How to optimize an approximated matrix multiplication?

205 Views Asked by At

[UPDATING]

Here is a solution based on the suggestion of professor Bangerth. To describe what I am trying to do, first rewrite the question into $$\max_X\|(I-\alpha X)^{-1}X\circ AE\|_F^2$$ where $X,A$ still are $n$ by $n$ square matrices, $E$ is a vector with all the elements are one such that $E=(1,\cdots,1)^\top$. According to professor Bangerth's transformation, the objective becomes $$\max_B\left\|\frac{1}{\alpha}(B-I)\circ AE\right\|_F^2$$ where $B=(I-\alpha X)^{-1}$. Now the gradient of objective with respect to $B$ is $$\nabla_B\left(\frac{1}{\alpha^2}\text{Tr}(B-I)\circ(AEE^\top A^\top)\circ(B-I)^\top\right) =\frac{1}{\alpha^2}(B-I)\circ AE(I\circ AE)^\top $$ By the stochastic gradient descent (SGD) algorithm, $B$ follows $$B^{t+1} = B^t + \eta \nabla_B$$ So initialize $B$ as $B^0 = (I-\alpha X^0)^{-1}$ for a guess $X^0$, $B$ can keep iterating till convergence.

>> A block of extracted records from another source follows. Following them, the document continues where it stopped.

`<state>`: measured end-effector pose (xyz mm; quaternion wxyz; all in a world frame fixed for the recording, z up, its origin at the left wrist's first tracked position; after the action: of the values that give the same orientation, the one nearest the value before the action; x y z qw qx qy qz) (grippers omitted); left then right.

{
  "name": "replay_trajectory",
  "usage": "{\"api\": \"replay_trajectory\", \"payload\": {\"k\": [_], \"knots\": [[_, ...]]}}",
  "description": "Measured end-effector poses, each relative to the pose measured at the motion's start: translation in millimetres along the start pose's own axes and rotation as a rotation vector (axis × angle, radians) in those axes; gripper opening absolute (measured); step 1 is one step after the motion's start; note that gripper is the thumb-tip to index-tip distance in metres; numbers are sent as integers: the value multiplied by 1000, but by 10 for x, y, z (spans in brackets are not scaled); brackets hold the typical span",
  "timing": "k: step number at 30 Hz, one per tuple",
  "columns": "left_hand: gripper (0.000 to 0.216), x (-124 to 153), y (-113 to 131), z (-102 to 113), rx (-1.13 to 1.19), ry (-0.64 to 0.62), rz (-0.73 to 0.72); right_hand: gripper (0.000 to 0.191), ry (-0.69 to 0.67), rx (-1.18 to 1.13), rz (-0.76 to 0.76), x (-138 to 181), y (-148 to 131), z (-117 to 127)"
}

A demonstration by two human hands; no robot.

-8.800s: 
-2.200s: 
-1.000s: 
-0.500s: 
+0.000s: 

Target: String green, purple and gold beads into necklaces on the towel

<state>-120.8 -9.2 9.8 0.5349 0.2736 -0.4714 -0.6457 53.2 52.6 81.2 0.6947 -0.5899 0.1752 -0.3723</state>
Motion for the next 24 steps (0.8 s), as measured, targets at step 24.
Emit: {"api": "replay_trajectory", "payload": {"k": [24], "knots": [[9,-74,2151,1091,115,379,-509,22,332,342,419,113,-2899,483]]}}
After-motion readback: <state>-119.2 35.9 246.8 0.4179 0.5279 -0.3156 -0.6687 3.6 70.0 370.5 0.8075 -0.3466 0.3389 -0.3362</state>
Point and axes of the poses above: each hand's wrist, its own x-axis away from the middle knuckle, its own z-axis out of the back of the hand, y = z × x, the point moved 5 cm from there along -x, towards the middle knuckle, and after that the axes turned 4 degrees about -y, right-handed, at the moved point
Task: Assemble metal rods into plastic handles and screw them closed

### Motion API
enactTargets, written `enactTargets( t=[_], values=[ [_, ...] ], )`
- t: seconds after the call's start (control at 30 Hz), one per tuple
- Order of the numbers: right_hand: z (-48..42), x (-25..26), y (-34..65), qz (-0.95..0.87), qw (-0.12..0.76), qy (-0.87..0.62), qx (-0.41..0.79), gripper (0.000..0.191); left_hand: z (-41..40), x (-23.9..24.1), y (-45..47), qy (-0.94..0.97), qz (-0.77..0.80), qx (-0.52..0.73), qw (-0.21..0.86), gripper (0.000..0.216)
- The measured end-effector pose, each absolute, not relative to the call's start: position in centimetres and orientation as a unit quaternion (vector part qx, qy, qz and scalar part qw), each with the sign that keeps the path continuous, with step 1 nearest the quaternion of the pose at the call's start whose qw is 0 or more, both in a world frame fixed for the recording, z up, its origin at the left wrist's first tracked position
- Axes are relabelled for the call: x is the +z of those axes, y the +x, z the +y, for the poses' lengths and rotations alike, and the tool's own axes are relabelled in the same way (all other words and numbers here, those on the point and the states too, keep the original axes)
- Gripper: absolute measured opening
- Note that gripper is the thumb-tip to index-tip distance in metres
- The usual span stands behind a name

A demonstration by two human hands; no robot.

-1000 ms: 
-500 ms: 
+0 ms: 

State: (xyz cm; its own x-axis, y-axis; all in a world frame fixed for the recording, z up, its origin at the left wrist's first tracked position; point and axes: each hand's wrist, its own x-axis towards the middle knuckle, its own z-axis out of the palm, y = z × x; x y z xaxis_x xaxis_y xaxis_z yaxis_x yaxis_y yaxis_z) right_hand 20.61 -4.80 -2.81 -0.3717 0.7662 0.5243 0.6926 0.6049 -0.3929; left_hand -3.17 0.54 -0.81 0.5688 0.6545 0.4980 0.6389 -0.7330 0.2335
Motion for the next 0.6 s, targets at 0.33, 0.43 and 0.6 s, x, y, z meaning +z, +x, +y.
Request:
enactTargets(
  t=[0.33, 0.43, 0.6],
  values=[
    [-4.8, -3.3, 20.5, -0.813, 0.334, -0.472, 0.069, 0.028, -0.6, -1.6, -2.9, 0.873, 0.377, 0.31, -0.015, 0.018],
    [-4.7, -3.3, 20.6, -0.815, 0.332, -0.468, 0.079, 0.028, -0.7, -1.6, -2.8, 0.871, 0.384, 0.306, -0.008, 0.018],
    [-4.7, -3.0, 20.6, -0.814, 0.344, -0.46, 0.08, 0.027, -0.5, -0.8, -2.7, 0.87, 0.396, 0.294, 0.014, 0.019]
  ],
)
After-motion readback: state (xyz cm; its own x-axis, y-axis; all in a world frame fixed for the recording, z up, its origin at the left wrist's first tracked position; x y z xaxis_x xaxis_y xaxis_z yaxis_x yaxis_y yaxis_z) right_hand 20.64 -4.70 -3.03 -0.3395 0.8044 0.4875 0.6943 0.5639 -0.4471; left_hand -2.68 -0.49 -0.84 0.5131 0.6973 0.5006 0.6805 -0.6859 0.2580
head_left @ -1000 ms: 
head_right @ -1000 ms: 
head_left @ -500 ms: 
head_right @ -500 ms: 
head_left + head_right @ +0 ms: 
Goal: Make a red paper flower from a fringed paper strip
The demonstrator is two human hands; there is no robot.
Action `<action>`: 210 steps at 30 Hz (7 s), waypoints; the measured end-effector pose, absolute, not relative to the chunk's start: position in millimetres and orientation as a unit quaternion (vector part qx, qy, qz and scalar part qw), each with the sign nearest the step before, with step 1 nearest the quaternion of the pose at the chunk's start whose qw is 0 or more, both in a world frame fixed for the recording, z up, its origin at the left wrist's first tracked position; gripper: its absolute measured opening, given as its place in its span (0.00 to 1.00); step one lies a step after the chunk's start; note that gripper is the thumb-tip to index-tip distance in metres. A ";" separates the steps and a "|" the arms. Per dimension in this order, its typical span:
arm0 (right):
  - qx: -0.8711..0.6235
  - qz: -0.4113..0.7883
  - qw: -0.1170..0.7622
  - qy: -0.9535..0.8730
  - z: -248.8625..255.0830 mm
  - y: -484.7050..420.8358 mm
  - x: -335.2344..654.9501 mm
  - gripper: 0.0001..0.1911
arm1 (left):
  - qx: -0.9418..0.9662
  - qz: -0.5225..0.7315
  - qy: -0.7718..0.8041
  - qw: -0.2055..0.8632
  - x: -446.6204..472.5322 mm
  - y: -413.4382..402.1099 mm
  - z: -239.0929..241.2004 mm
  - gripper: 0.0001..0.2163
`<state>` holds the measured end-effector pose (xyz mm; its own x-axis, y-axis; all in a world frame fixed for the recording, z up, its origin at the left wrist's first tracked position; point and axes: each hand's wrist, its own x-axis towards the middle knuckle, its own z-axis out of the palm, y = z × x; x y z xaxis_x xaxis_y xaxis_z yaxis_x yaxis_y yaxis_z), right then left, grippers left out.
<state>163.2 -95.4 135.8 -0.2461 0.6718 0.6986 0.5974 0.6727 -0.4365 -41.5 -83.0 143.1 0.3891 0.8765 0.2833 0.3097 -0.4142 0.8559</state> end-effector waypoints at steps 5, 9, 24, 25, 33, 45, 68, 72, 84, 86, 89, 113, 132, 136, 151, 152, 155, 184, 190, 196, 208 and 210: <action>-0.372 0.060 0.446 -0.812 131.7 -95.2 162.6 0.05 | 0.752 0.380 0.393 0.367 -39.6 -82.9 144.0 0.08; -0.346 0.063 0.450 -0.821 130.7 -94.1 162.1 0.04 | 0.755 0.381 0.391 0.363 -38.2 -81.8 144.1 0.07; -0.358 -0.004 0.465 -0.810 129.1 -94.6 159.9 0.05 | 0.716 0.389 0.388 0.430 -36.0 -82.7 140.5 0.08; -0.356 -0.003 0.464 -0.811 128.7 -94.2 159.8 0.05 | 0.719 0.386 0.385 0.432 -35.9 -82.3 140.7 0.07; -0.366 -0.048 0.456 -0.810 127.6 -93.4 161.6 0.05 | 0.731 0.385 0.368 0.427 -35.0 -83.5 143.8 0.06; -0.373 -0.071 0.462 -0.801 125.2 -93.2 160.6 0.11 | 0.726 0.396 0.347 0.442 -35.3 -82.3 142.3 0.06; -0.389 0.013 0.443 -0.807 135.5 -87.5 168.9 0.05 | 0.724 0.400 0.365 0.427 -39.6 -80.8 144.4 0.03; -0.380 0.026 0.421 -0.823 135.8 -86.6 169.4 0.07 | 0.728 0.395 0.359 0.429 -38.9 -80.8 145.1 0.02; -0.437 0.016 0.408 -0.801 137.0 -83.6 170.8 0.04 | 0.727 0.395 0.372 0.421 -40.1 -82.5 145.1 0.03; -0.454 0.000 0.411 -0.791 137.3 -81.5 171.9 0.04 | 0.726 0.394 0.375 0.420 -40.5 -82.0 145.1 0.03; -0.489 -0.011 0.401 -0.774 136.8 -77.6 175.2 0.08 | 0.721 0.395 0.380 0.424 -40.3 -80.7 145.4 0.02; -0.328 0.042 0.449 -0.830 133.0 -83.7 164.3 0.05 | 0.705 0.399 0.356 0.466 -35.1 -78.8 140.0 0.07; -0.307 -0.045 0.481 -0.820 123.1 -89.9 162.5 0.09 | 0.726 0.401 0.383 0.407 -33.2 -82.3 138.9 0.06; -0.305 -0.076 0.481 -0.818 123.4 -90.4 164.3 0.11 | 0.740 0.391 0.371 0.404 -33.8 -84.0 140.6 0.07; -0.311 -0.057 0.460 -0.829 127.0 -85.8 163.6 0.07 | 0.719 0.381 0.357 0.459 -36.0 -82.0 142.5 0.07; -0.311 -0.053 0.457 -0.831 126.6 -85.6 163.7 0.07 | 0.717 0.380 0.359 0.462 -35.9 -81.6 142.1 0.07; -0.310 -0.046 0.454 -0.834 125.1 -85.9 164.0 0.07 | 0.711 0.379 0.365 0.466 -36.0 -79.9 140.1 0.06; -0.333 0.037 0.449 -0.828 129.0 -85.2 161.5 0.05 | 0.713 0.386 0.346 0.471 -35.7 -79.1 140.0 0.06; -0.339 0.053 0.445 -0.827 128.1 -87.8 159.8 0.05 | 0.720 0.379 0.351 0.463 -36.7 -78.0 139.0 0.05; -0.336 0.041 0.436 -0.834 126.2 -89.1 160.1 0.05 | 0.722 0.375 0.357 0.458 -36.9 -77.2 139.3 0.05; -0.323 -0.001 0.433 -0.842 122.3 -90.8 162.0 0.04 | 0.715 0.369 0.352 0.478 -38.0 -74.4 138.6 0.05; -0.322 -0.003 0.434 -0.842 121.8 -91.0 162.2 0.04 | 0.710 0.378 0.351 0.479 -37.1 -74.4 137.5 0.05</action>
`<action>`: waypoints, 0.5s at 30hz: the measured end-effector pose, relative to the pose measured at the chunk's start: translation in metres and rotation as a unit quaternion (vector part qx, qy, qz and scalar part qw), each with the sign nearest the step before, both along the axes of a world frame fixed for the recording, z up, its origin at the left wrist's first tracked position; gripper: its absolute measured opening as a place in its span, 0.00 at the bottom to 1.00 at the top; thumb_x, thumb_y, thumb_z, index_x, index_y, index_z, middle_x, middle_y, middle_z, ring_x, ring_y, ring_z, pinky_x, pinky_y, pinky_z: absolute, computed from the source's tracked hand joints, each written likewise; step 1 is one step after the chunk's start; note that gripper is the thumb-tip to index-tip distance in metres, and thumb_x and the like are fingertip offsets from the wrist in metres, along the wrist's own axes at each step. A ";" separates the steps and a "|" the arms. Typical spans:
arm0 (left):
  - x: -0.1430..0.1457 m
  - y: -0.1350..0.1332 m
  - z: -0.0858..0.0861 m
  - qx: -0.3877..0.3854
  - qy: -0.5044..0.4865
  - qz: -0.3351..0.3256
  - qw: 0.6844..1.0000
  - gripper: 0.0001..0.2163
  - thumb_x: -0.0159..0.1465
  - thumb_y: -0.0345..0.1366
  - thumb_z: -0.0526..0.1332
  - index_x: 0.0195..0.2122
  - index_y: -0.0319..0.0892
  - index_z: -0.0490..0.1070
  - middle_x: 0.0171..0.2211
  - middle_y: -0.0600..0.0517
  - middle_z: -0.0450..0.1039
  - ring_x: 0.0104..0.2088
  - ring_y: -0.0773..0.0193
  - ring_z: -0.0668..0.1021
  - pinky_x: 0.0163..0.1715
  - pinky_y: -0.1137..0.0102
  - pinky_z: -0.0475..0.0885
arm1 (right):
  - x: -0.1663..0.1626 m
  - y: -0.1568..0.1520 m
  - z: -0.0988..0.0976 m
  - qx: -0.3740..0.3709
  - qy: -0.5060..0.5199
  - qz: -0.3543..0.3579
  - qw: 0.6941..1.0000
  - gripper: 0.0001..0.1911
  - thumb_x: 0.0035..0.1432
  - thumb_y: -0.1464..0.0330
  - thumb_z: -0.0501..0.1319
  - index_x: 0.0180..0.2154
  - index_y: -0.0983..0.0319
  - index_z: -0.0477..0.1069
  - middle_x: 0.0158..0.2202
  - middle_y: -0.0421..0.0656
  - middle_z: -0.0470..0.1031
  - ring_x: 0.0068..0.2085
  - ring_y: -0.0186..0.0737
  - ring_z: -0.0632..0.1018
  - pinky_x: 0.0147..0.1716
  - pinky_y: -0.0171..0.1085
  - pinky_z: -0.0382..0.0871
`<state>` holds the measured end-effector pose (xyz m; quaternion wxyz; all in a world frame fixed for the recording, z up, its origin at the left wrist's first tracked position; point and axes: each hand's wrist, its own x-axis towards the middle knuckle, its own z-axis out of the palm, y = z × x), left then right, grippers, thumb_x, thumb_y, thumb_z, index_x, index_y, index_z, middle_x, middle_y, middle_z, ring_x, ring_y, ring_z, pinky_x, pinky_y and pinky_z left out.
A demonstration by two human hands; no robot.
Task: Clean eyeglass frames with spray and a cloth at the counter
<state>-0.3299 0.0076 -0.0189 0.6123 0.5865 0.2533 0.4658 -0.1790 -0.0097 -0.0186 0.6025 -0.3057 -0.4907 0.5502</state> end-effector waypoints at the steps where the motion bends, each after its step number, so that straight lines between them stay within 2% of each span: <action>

The constraint of $B$ is the specification of matrix $X$, which is a sparse matrix and each column has and only has one one. To update $X$ for each iteration, compute the objective, denoted by $J$, with the $B^t$ from SGD, find the location of maxima in each row of $$A + \alpha J$$ then mark the same location in $X$ as one, the rest keeps being zero, this called $X'$. In Python, this can be done by

ini  =  np.argmax(A + alpha * J, axis = 1)
X    =  np.zeros([n,n])
X[np.arange(n),ini]  =  1

The updated $B'$ can be obtained by $X'$ such that $B'=(I-\alpha X')^{-1}$. We can also put $B'$ into SGD to get $B^{t+1}$, these iterations stop when $\|B'-B^t\|<\epsilon$.

The whole thing can be implemented theoretically and pratically, I think. But I still have one pivotal question:

How to add the constraint to the objective or express it as a panelty function?


[OLD]

Suppose the objective I try to maximize is $$\max_{X} \|(I - \alpha X)^{-1}XA\|_F$$ where $X$ is the matrix needs to be pinned down, and $\alpha$ is a scalar. $(I-\alpha X)^{-1}$ is invertible only when $\alpha\neq1$, this has been proven in the following answer by obscurans. All matrices are $n$ by $n$ square matrices. An extra condition of matrix $X$ is that the vectors $X(:,k)$ for $k=1,\cdots,n$ is selected from identity by the optimization. So $X(:,k)$ is also a standard basis vector and $X$ may have repeated columns.

One possible way to obtain the maxima of the objective is to apply the matrix multiplication via random sampling, where the objective is rewritten as $$\max_{p_k}\left\| \frac{1}{n}\sum_{k=1}^n\frac{1}{p_k}B(:,k)X(k,:)A\right\|_F$$ where $B$ is the inverse and be approximated by Neumann series such that $$B = (I - \alpha X)^{-1} = \sum_{i=0}^n (\alpha X)^k$$

I find this method is too complex to implement on numerical calculation. Is there any better way to solve this puzzle? Thanks in advance.

1

There are 1 best solutions below

5
On

Now that I know what I'm looking for, there's a much easier proof of the below.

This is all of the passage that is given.